The generator is a simple JavaScript that randomly selects one of the alternatives for each function requested by the user. While simple, it works very well thanks to the basic text snippeds written by Laura Tan and Celeste Lim -- most of the resulting tales have enough cohesion. I decided to start by adapting their texts as models.

And so, without further ado, here are the results for the first sentence (from the "absentation" function):

It is said in the mountain where I live that the ground is made of our flesh and blood. Old Parents who toiled, sweat, cried, and screamed all bled into the soil and made us who we are today.

It is said in the place where we live that our dust is made of our flesh and blood. Flesh And Blood who toiled, sweat, cried, and screamed all bled into the earth and made us who we are today.

It is said in the hills where I live that our earth is made of our relatives. Old Relatives who toiled, sweat, cried, and screamed all bled into the earth and made us who we are today.
The grammar is still Spartan (in fact, it is pretty much a list of synonyms), but the system is working. I tested the basic features of the language, and even caught a bug (shouldn't have confused Python's .title() with a proper capitalization of the first letter...).

Tuesday, December 2, 2014

How it started

It started a week ago, when I was surfing the web on a poor mobile connection, on a bus from Porto Alegre to Rio Grande. It was impossible to load Boing Boing, so I headed to the next best (and lighter) thing, Hacker News. At the very bottom of the first page, there was a link to an article that immediately caught my attention, The strange world of computer-generated novels. Doing a PhD in history of literature, having been playing with natural language processing and linguistics since I was a teenager (which makes me the only person insane enough to do this), I started reading immediately.
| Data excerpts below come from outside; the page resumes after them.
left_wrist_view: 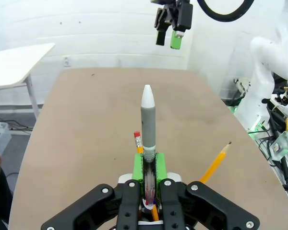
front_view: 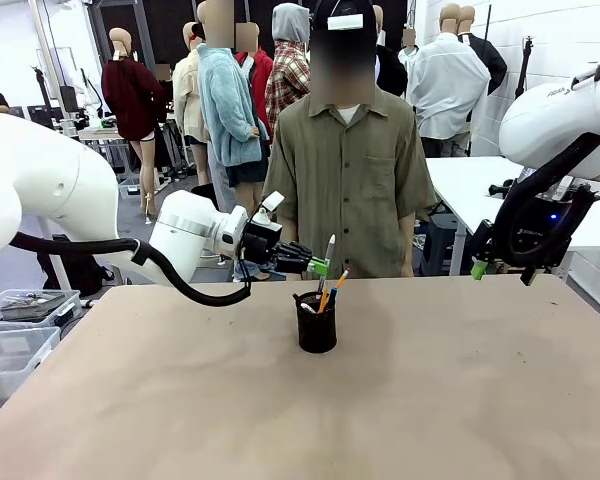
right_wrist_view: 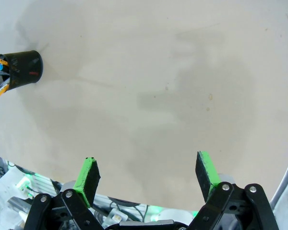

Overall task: Place the pens into the pen holder.
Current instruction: Pick up a writing instrument from the table and place it into the Pen holder.

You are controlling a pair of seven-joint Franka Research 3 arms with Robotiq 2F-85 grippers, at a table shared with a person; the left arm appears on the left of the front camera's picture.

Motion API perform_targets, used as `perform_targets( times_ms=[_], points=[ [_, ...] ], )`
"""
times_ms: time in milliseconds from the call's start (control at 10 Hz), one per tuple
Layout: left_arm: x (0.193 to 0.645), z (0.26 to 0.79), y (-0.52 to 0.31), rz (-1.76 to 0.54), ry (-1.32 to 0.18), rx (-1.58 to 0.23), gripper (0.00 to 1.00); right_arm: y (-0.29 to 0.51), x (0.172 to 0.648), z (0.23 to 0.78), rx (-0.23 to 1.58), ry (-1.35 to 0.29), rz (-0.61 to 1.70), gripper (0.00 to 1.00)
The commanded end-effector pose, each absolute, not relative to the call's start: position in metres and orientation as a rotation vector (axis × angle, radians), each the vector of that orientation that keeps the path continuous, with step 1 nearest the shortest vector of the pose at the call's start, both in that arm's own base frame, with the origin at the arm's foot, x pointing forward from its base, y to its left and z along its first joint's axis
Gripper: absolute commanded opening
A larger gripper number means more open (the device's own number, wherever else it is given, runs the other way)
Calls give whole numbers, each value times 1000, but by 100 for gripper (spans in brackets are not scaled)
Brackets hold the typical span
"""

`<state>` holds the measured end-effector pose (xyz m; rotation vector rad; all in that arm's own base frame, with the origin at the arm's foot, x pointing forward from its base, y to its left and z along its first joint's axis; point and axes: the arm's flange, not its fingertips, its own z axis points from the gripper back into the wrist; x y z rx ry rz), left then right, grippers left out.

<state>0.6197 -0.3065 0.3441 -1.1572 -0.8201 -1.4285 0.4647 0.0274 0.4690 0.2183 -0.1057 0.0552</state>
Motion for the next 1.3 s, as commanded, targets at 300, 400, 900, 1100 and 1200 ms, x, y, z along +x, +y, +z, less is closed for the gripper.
perform_targets(
  times_ms=[300,400,900,1100,1200],
  points=[
    [628,339,-307,-1392,-670,-1169,0,28,464,468,201,-104,49,100],
    [627,339,-306,-1386,-670,-1160,9,28,464,468,201,-104,49,100],
    [616,353,-294,-1357,-660,-1113,68,28,464,468,201,-104,49,100],
    [600,376,-278,-1252,-647,-959,68,28,464,468,201,-104,49,100],
    [593,392,-266,-1194,-650,-873,68,28,464,468,201,-104,49,100]
  ],
)
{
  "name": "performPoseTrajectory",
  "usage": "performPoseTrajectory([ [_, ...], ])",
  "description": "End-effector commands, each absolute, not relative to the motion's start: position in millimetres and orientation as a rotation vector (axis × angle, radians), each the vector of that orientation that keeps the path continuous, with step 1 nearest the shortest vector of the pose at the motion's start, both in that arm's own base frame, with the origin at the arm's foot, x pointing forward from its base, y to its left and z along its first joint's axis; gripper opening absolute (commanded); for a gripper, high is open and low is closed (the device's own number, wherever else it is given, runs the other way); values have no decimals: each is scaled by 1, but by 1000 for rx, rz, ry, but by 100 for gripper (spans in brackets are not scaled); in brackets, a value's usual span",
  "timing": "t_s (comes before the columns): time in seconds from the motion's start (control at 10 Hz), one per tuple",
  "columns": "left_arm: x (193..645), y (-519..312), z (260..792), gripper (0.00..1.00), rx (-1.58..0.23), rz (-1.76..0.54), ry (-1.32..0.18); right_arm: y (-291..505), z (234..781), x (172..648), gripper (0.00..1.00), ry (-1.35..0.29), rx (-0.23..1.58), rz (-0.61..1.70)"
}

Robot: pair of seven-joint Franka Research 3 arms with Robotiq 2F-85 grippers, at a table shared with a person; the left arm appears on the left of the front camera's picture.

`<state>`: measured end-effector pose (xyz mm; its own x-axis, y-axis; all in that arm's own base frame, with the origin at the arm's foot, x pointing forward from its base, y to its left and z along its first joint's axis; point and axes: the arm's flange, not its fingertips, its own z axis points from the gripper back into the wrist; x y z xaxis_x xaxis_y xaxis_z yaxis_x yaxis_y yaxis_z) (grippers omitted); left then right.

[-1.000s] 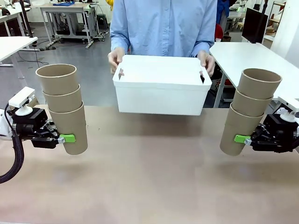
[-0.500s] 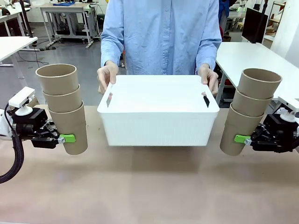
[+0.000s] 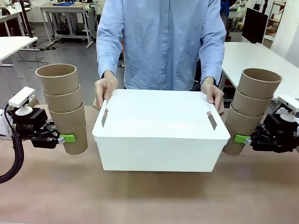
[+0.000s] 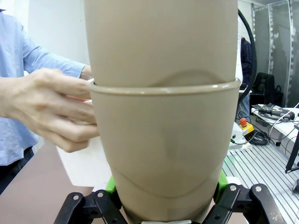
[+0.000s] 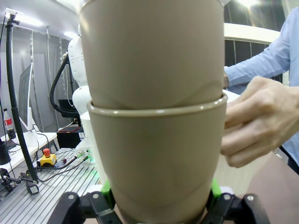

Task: Stack the cups and store them in the basket.
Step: Place the stack of Reusable plastic cups into the Pantry Basket.

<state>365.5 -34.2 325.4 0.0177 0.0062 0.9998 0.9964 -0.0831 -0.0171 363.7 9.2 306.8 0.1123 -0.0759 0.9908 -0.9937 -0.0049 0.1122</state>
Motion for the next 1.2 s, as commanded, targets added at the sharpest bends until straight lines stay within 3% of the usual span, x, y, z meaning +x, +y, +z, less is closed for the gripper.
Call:
performPoseTrajectory([
  [0.0, 365, -34, 330, 84, -1290, -1253, -1167, 9, 312, 364, 85, -1183, 1320, 1092],
  [1.1, 365, -34, 330, 84, -1290, -1253, -1167, 9, 312, 364, 85, -1183, 1320, 1092],
])
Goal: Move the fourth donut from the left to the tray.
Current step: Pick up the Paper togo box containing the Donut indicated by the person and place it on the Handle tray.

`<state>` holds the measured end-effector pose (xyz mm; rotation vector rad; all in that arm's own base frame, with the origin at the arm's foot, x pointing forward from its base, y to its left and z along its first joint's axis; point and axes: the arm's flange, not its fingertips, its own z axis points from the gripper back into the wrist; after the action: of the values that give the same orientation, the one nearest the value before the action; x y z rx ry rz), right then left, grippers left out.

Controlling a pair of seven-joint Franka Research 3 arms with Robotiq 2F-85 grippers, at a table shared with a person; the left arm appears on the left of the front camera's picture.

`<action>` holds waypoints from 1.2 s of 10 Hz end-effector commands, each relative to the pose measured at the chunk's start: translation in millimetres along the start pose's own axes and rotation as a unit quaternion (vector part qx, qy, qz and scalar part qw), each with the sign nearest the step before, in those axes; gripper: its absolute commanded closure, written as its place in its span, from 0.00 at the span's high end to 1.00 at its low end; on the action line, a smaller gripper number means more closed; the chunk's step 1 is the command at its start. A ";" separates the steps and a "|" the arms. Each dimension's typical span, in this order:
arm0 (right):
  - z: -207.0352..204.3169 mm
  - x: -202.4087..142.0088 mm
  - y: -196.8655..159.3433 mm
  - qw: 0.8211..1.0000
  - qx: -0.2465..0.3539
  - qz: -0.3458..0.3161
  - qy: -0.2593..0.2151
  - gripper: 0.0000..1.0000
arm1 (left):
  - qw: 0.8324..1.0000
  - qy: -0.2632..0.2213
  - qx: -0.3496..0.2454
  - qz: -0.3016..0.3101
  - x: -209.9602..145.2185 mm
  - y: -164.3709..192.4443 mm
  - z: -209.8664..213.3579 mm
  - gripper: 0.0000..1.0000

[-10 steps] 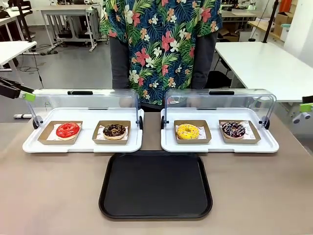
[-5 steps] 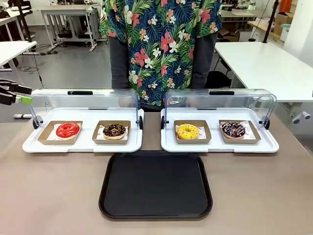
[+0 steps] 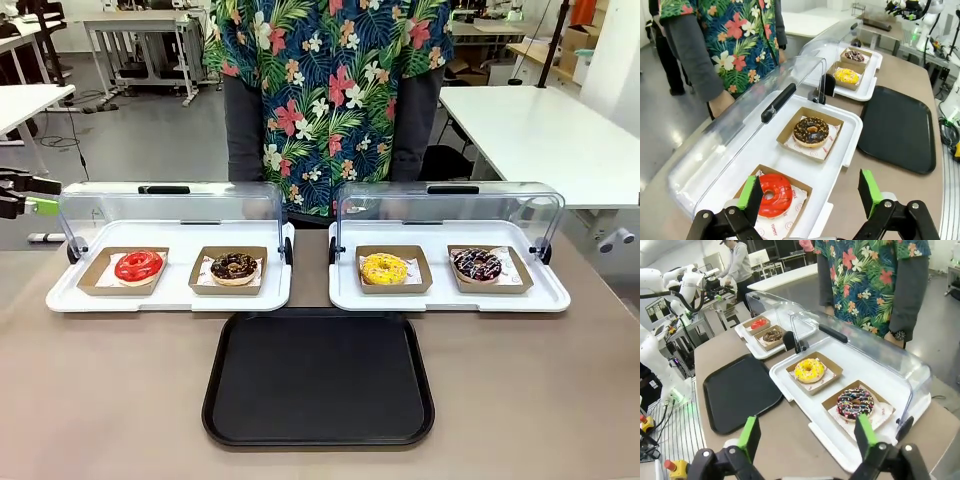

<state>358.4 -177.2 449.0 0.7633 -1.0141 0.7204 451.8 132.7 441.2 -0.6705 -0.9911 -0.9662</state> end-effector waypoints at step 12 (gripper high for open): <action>1.4 3.3 -1.2 1.000 -0.001 0.015 -0.012 1.00 | 1.000 0.002 0.002 0.000 2.5 -2.9 -0.8 1.00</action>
<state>356.0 -177.2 451.9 0.7616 -1.0139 0.7158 452.2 131.3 441.4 -0.6677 -0.9870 -0.9692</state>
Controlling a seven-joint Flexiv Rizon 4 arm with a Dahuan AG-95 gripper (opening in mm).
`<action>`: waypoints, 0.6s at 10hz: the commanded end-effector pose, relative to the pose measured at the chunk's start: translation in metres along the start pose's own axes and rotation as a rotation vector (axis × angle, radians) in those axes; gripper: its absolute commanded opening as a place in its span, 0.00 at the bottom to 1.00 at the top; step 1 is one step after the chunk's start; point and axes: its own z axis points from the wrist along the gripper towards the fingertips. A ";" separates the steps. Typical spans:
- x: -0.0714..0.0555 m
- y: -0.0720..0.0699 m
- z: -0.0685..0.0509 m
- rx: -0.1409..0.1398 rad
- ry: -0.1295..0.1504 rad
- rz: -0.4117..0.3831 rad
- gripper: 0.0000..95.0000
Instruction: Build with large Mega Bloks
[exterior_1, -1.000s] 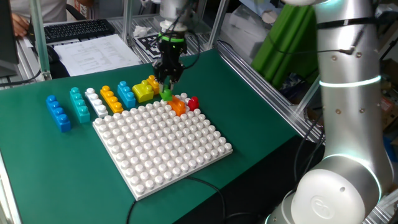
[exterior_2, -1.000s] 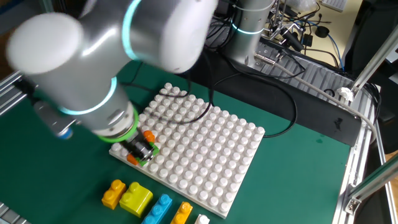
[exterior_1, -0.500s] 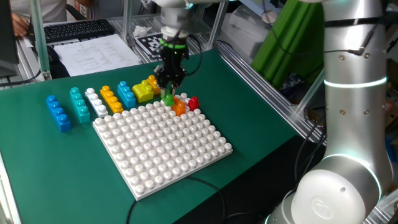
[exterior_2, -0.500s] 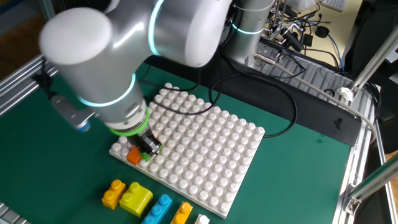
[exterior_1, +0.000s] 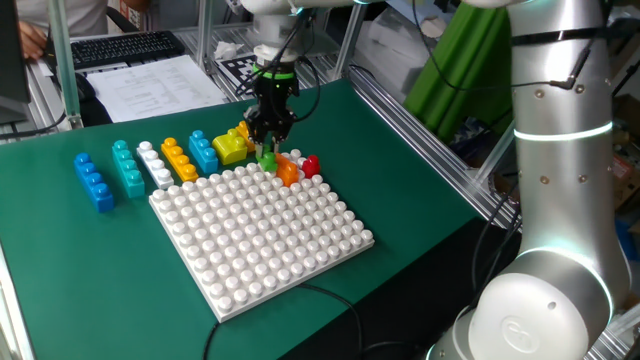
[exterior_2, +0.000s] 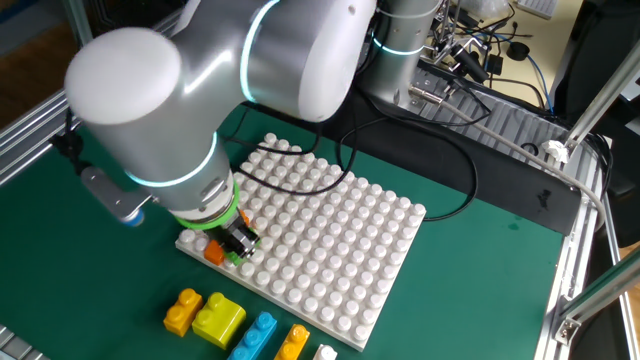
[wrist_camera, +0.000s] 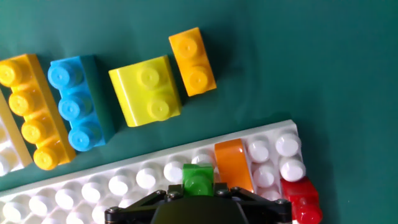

The article was about NaNoGenMo, the National Novel Generation Month, an event that in 2013 flew under my radar. It is a hacker version of the much more famous NaNoWriMo, the National Novel Writing Month, "an annual event that encourages people to churn out a 50,000-word book on deadline". Darius Kazemi started NaNoGenMo in 2013, when he "tweeted out an off-the-cuff idea":
It seemed the perfect hobby -- hey, maybe I can even crack interactive narrative and computational narratology, the academic jargon for what Kazemi was proposing, build a bot the writes novels and publishes them, automagically! The perfect passive income, I wouldn't have to work anymore! And maybe I could even manage a Pullitzer or two.

I decided to set up this blog to narrate my adventure in the field. The title, as you probably noticed, is a snowclone, and indeed an old one: it's the 'got X?' formula that originated with a 1993 California Milk Board ad that ended with "got milk?". Snowclones, because most of what this computational narratology seems to be doing nowadays is substitutions like in snowclones.

And, in fact, I had a starting point. All programmers are lazy, and I had where to start from: a "generator of post-modernism" that I wrote back in 2008, my first attempt at JavaScript, essentially translating into Brazilian Portuguese and expanding the famous Postmodern Essay Generator (you can still find my work here -- it keeps amazing me, and it is a statement on the quality of academic writing in the humanities, how many people write me to say that they loved it).

The original code is a bit messy (I didn't want to spend time learning how to write a proper parser in JavaScript, and thus just went with dumb string replacements), and as a result of my idea of converting it into Python for this project it got even messier. But I have a bare-bones system that allows me to test how this kind of narration would work, while I develop a better language for the generative grammar and the so-needed parser. While it has its problems (like the possibility of getting into an infinite loop), the language of the Tzara engine, as I had called my dumb JavaScript replacements, already has some interesting features: named variables, declaration of constants, on-the-fly evaluation.

I had my engine but now, what should I ask the system to write? A detective novel? A Bildungsroman? An historical novel? Fantasy or science fiction? Comics?